The case for a comprehensive policy response to the challenge of disconnected youth also has a clear moral dimension: our values compel us to pursue every option to help these young men and women have rewarding and worthwhile lives.

But there are two powerful economic rationales for action as well. The first is simple math: it’s a lot cheaper—and more effective--to address the problems of young people not connected to the economic mainstream when they’re young, than it is to attempt doing the same when they have more responsibility, less time, more immediate need for money and more difficulty learning.
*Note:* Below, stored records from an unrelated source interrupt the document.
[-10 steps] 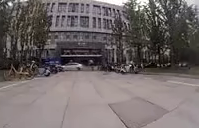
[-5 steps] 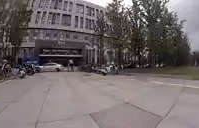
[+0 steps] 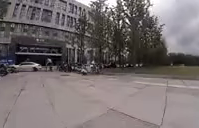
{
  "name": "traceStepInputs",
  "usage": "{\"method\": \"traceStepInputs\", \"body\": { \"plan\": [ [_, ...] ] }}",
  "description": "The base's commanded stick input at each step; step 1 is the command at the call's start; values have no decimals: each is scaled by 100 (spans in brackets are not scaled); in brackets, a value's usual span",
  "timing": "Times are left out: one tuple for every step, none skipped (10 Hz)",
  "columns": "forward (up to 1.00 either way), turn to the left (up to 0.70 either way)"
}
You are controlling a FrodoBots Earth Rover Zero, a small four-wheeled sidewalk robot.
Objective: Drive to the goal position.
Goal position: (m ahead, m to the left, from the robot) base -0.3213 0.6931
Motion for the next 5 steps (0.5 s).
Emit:
{"method": "traceStepInputs", "body": {
  "plan": [
    [70,0],
    [70,0],
    [70,0],
    [70,0],
    [70,0]
  ]
}}
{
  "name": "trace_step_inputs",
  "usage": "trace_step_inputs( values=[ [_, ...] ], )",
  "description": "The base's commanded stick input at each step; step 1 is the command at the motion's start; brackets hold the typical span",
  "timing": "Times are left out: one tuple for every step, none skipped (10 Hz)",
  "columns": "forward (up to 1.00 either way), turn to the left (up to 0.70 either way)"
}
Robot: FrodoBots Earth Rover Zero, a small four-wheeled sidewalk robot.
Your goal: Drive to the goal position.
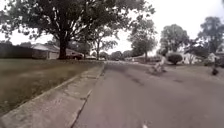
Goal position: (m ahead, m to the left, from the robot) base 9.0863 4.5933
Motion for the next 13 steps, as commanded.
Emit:
trace_step_inputs(
  values=[
    [0.7,0.0],
    [0.7,0.0],
    [0.7,0.0],
    [0.7,0.0],
    [0.7,0.0],
    [0.7,0.0],
    [0.7,0.0],
    [0.7,0.0],
    [0.7,0.0],
    [0.7,0.0],
    [0.7,0.0],
    [0.7,0.0],
    [0.7,0.0]
  ],
)
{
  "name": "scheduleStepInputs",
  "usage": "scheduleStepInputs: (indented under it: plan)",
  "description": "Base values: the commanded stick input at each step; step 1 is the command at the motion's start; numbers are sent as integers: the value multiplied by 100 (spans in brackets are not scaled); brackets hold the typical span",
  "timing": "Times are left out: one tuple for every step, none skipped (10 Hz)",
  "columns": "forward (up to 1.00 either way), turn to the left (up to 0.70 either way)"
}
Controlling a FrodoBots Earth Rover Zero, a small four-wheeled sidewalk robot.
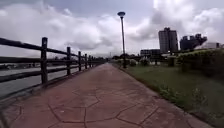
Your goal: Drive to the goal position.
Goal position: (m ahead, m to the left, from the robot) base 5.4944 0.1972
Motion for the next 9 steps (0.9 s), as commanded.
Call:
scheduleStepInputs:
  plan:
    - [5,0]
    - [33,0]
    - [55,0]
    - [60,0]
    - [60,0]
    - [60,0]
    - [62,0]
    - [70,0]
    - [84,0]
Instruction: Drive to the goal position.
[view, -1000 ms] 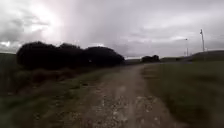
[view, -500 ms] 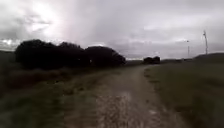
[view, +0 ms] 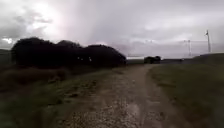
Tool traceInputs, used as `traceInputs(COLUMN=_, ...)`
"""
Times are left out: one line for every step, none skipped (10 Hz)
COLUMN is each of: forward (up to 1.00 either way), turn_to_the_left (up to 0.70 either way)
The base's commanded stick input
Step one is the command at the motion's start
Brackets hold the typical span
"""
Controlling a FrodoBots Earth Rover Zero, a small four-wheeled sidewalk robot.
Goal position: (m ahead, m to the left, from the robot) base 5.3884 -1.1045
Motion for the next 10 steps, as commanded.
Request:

The second is that, to the extent that disconnected youth remain outside the world of work and community, they represent a squandered resource. In an increasingly competitive global economy, the United States needs all hands on deck.

I am hopeful that this hearing will jumpstart our efforts to develop a comprehensive policy initiative to support disconnected youth in our nation. I am confident that given the number of talented individuals and groups that are currently serving this population, we can come up with a plan of action that will meet the needs of these young people and serve our national interest.”
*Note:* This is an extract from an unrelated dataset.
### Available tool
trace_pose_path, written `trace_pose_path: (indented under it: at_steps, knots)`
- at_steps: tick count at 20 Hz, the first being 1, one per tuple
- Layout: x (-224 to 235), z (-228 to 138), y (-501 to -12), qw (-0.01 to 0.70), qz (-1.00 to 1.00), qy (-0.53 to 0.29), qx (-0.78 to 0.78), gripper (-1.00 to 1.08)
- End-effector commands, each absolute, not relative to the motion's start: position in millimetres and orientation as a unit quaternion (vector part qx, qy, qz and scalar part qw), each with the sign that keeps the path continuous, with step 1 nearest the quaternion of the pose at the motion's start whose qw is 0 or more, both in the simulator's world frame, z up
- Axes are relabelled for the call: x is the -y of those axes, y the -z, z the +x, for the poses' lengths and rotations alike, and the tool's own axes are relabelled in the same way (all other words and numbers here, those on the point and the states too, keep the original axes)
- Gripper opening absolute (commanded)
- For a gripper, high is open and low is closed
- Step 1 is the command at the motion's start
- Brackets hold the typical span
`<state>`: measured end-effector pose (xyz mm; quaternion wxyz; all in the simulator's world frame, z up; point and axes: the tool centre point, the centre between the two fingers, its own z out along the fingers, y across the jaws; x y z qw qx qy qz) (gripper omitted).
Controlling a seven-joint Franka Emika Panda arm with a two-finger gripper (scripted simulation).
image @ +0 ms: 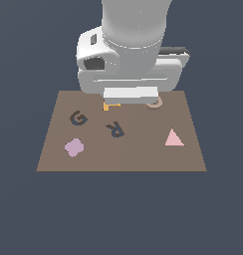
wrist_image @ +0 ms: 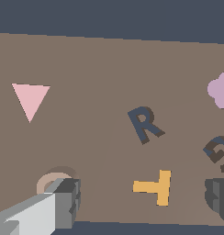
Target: Insert a designated object into the corresponding slot on a board.
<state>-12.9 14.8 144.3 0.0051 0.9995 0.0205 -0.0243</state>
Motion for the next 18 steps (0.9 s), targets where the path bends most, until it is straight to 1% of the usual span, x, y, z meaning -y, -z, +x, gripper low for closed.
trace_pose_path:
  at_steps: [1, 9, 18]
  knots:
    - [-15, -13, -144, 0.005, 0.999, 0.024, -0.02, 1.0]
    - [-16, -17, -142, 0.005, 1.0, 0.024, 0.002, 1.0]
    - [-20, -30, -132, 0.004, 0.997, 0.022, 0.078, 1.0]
Q: Who is Congressman Charles B. Rangel?



A:

If you live in the 15th Congressional District (East and Central Harlem, the Upper West Side, and Washington Heights/Inwood; New York’s 15th covers a broad range of neighborhoods, blanketing Upper Manhattan from East 96th Street and West 91st Street on up. Outside the borough of Manhattan, the 15th stretches to include a small area of the Bronx, as well as Rikers Island, an incongruous appendage located off Manhattan in the East River and home to a New York City prison complex), you're representative in the House is Congressman Rangel.

Rangel, who unseated Adam Clayton Powell Jr, has held the seat since 1970. He lives in Harlem with his wife, Alma, and their two children.

Source: Congressman Charles B. Rangel's official website

According to US News and World Report:
Rep. Charles Rangel (New York)–Ways and Means Committee
By Allegra J. Moothart
Posted 10/26/06


  • Rep. Charles Rangel was born on June 11, 1930, in New York City.
  • Rangel resides in Harlem with his wife, Alma, a former social worker, whom he met at Harlem's Savoy Ballroom. They have two children, Alicia and Steven.
  • He is a Roman Catholic.
  • His father physically abused his mother and left the family when Rangel was 6 years old. His mother cleaned houses and worked in a factory. He quit school at 16 and drifted from job to job before joining the Army.
  • Rangel served in the Army from 1948 to 1952 and was in an all-black artillery battalion during the Korean War. He received a Bronze Star and a Purple Heart for heroic action, including the rescue of 40 men from behind enemy lines.
  • He earned a bachelor of science degree from New York University in 1957 and graduated from St. John's University Law School in 1960.
  • He was elected to the 92nd Congress in 1970 and is serving his 18th term as a representative from the Harlem-based 15th Congressional District of New York.
  • He is a founding member and former chairman of the Congressional Black Caucus. His wife is a founding member of the Congressional Black Spouses Caucus.
  • He voted against the Iraq war resolution in 2002 and 2003.
  • He has been the ranking Democrat on the Ways and Means Committee since 1997 and has the potential to become the first Ways and Means chairman from New York City since 1881.